ここからは、Apple社のSupplier Clean Energy Prograに賛同している日本企業の取り組みについて紹介します。

イビデン株式会社

日本で最初にApple社のプログラムに賛同したのが、イビデン株式会社です。岐阜県大垣市に本社を構え、ICパッケージ、プリント基板などの電子関連製品を扱っています*。Apple製品向けには、集積回路や電子部品チップを提供しています。同社の事業所内にある水上太陽光発電システムを活用して、Apple製品の製造に使う電力を100%再エネで賄っています。

*参照:イビデン株式会社

前身となる企業が100年以上水力発電に取り組んできた歴史があり、開発から設計、土木から電気まで、様々な種類の工事の施工から運用、保守まで自社グループで手掛けられる強みがあり、再エネの導入には豊富な経験が活かされています*。
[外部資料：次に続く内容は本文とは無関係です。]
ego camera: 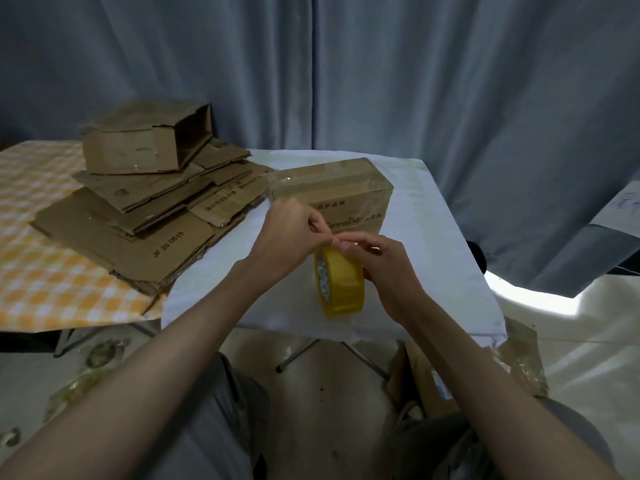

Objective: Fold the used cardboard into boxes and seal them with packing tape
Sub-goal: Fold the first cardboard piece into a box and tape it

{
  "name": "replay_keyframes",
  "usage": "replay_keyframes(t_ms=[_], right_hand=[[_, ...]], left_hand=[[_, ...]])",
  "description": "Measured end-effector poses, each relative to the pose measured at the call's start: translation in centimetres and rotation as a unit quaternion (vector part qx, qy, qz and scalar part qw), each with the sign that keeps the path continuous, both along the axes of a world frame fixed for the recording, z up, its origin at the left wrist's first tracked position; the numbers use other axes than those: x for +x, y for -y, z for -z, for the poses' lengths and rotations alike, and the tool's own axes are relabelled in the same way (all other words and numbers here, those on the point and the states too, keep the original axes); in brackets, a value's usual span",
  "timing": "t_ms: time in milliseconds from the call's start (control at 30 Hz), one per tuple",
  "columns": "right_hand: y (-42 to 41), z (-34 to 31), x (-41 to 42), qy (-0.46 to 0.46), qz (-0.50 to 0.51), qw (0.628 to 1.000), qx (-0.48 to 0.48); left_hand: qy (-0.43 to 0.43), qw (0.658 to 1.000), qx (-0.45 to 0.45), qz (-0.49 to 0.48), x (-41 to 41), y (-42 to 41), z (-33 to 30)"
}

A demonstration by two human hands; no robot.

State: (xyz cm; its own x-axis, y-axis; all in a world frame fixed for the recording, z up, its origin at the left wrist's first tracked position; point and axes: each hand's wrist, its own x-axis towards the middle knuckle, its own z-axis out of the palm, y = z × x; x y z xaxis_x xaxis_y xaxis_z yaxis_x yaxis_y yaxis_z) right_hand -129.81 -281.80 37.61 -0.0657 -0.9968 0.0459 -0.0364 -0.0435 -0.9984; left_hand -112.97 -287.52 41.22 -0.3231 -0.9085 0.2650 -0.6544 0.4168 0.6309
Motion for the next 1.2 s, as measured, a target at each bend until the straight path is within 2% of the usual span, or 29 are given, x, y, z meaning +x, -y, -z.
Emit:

*参照:アップル、サプライヤークリーンエネルギープログラムを部品メーカー「イビデン」に導入 – 日本経済新聞

太陽インキ製造株式会社

太陽インキ製造株式会社は、太陽ホールディングスの主要子会社で、プリント基板用の絶縁材「ソルダーレジスト」を製造する大手企業です*。前述したイビデンのようなプリント基板メーカーに製品を提供し、電子機器に組み込まれる形で、Apple社と取引があります。同社では、Appleのプログラム開始前から再エネに取り組んでおり、目指す方向が一致していました。
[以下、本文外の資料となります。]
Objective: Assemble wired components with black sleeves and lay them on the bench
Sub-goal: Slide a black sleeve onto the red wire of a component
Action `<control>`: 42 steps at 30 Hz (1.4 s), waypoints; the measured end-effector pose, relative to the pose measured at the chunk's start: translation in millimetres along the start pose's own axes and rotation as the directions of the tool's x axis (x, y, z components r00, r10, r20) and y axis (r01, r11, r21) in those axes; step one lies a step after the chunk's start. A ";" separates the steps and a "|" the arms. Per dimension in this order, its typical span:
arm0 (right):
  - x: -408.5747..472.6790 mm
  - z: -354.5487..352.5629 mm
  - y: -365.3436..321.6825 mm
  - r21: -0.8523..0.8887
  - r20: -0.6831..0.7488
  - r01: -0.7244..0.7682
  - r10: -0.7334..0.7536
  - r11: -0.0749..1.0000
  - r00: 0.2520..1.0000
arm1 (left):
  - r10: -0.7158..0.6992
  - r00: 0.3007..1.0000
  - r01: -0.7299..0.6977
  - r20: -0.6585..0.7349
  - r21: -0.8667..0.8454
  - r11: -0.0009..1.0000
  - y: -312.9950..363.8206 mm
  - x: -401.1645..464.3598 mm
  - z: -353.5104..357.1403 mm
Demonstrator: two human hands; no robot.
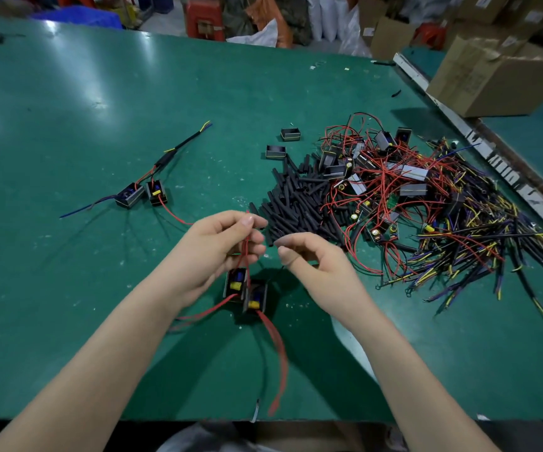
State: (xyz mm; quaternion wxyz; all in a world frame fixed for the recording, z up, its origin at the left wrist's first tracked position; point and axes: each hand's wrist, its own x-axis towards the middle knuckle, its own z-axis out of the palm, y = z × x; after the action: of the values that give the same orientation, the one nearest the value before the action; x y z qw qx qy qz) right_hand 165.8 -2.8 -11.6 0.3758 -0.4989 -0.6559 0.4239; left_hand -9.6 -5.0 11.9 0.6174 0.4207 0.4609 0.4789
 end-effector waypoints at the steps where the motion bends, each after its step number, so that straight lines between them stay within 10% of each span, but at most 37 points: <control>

*参照:太陽インキ製造株式会社 – 太陽ホールディングス

現在、グループ企業である太陽グリーンエナジー所有の水上太陽光発電所(埼玉県嵐山町)の電力を使用してアップル向け製品を製造しています*。

*参照:太陽インキ、アップル向け生産を「100%再エネ」に – 日経クロステック(xTECH)
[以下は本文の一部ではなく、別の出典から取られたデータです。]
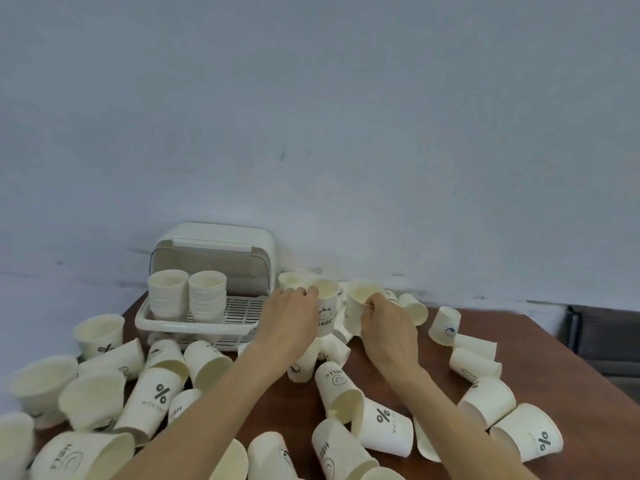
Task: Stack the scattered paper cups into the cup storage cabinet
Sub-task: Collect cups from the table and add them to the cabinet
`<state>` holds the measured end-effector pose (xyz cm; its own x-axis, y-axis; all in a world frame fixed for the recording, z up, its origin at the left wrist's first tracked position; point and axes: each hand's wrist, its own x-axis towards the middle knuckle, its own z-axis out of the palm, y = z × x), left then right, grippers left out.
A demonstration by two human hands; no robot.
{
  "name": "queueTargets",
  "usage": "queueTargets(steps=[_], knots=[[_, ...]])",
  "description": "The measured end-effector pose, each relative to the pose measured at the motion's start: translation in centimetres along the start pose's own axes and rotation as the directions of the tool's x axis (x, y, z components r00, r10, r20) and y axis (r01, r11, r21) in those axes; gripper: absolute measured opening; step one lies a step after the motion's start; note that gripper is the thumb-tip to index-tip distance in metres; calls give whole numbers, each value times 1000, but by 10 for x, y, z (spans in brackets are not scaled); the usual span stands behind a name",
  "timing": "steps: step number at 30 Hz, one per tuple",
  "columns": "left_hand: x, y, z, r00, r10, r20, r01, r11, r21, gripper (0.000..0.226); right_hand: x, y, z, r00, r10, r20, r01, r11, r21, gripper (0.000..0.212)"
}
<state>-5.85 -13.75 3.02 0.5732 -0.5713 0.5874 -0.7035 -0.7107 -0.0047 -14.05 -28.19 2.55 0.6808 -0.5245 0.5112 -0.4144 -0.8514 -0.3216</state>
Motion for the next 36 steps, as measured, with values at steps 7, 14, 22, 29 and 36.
queueTargets(steps=[7,14,22,29,36], knots=[[-19,-60,-17,993,-118,-8,118,993,-5,13,1,-66,18,993,-117,-7,118,992,43,19],[-35,-129,-31,955,-263,-136,267,964,11,16,7,-139,47,972,-234,-7,233,965,123,22],[-28,-199,-27,909,-349,-225,376,923,85,10,30,-212,72,945,-328,9,324,937,134,23],[-20,-231,-6,893,-415,-175,439,890,127,15,45,-231,97,944,-328,39,324,943,80,21],[-20,-244,18,913,-407,-10,399,889,224,28,50,-226,128,905,-390,168,394,919,7,18]])
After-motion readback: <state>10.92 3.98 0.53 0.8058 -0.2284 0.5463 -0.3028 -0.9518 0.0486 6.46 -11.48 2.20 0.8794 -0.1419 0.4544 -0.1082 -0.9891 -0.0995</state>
同社では、再エネを活用していることが、Apple社との継続的な取引はもちろん、投資家に対してのアピールポイントになっています。昨今のESG投資の流れの中で、同社の再エネ活用の姿勢は大きな評価となり、さらなる投資を呼び込むことが予想されます。

株式会社セイコーアドバンス

埼玉県蓮田市のスクリーンインキ製造会社、株式会社セイコーアドバンスは、iPhone 11 Proシリーズのカラーリングを担当しています。同社は、Supplier Clean Energy Programを促進するApple社のファンドから資金を獲得し、再生可能エネルギーの導入をすすめました*。

*参照:ティム・クックCEOが思わずうなる、アップルブラックを生み出したこだわり (1/5) – ITmedia PC USER

再生可能エネルギーの導入により実質コストは少し増加したようですが、コスト増に見合う価値があると判断した点に大きな意義があるでしょう。今後は、単なる低コスト以上に、再エネの使用がそれを上回る価値があると考える、同様の決断をする企業は増えていくのではないあでしょうか。

サプライチェーンに押し寄せる再エネの波

今後はAppleのように、多くの企業が調達先の選定基準に再エネを挙げることも考えられます。そして株式会社セイコーアドバンス社のように、単なる原価低減策を打つよりも再エネを導入する方が大きな価値を持つ、そのような時代が始まろうとしていると思います。

CSRやESGから取り組まれてきた再エネが、今や中小企業を含む多くの企業にとって、取引先の拡大・深化、ひいては企業の持続可能性に直結する、そのような節目を迎えようとしているのではないでしょうか。